**Your goal:** Return every line below exactly, without dropping any.

- - -

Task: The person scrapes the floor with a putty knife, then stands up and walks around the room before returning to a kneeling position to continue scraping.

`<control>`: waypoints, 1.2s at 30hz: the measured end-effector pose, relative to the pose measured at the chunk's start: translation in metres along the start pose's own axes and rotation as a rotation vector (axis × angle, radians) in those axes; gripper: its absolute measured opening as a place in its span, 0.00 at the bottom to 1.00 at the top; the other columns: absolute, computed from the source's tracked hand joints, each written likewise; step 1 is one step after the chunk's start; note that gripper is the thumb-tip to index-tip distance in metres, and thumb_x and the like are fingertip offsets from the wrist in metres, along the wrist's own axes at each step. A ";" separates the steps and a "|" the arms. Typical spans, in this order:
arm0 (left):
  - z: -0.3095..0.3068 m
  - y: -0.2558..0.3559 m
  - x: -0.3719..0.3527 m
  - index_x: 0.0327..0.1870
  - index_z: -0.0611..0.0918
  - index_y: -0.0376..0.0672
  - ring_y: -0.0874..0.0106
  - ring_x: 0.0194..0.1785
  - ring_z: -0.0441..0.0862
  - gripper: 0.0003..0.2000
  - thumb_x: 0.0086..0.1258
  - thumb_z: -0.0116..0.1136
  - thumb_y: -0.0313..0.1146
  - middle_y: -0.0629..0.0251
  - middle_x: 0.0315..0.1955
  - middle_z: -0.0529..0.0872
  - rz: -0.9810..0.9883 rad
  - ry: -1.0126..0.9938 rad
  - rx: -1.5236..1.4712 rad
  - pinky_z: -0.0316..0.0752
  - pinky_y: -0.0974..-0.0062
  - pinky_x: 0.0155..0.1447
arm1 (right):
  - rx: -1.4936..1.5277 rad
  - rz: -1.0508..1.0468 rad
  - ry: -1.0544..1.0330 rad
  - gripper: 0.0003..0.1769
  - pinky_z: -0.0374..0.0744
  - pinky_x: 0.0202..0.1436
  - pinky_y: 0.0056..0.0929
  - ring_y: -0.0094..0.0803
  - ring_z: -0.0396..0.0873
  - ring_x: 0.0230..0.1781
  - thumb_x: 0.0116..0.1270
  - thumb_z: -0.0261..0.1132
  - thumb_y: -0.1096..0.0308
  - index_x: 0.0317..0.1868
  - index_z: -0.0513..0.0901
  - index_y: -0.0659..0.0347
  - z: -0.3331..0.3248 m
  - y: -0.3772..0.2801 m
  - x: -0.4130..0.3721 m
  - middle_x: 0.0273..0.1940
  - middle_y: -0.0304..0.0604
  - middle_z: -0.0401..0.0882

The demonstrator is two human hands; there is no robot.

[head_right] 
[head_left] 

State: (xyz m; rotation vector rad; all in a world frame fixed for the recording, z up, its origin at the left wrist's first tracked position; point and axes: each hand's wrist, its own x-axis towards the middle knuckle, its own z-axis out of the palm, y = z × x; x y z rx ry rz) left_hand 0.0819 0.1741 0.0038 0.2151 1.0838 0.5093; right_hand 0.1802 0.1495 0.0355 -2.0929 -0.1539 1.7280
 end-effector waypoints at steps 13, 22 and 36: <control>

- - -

**Output of the exercise:**
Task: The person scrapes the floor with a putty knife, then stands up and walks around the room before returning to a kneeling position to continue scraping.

`<control>`: waypoints, 1.2s at 30hz: the measured end-effector pose, relative to the pose measured at the chunk's start: translation in metres along the start pose's own axes and rotation as a rotation vector (axis × angle, radians) in those axes; gripper: its absolute measured opening as a place in its span, 0.00 at the bottom to 1.00 at the top; the other columns: absolute, computed from the source's tracked hand joints, each written likewise; step 1 is one step after the chunk's start; note that gripper is the thumb-tip to index-tip distance in metres, and thumb_x and the like are fingertip offsets from the wrist in metres, along the wrist's own axes at each step. A ";" separates the steps and a "|" the arms. Typical spans, in this order:
arm0 (left):
  - z: -0.3095..0.3068 m
  - y: -0.2558..0.3559 m
  - x: -0.3719..0.3527 m
  - index_x: 0.0327..0.1870
  - index_z: -0.0611..0.0918
  - index_y: -0.0376..0.0672
  - ring_y: -0.0874..0.0106
  - ring_x: 0.0194..0.1785
  - ring_z: -0.0441..0.0862
  - gripper: 0.0003..0.2000
  - thumb_x: 0.0086..0.1258
  - thumb_z: -0.0116..0.1136
  - thumb_y: -0.0313..0.1146
  - middle_y: -0.0629..0.0251
  - middle_x: 0.0315..0.1955
  - middle_z: -0.0529..0.0872
  - rz: -0.9810..0.9883 rad
  - ry: -1.0126..0.9938 rad
  - rx: -1.5236..1.4712 rad
  - pinky_z: -0.0316..0.0752
  - pinky_y: -0.0974..-0.0062
  - pinky_x: 0.0155..0.1447
arm1 (right):
  - rx: -1.4936..1.5277 rad
  - rz: -1.0508..1.0468 rad
  - ry: -1.0544..1.0330 rad
  - gripper: 0.0003..0.1769
  - pinky_z: -0.0374..0.0744
  - pinky_x: 0.0202..0.1436
  - pinky_y: 0.0056..0.0929
  - ring_y: -0.0094..0.0803
  - ring_z: -0.0396..0.0873
  - ring_x: 0.0230..0.1781
  - thumb_x: 0.0116..0.1270
  - thumb_z: -0.0261..0.1132
  - thumb_y: -0.1096..0.0308
  - index_x: 0.0317..0.1868
  - index_z: -0.0513..0.0901
  - index_y: -0.0659..0.0347
  - z: -0.3331..0.3248 m
  - y: -0.3772..0.2801 m
  - x: -0.4130..0.3721 m
  - middle_x: 0.0273..0.1940
  - middle_y: -0.0304..0.0604
  - middle_z: -0.0401..0.0882

The demonstrator is two human hands; there is no robot.

[head_right] 
[head_left] 

State: (xyz m; rotation vector rad; all in a world frame fixed for the recording, z up, its origin at the left wrist's first tracked position; point and axes: each hand's wrist, its own x-axis towards the middle knuckle, its own z-axis out of the palm, y = z × x; x y z rx ry rz) left_hand 0.0819 0.1741 0.0038 0.2151 1.0838 0.5093; right_hand 0.1802 0.1495 0.0355 -2.0929 -0.1539 1.7280
 end-effector waypoints at steps 13, 22 and 36: <control>

The given output is complete.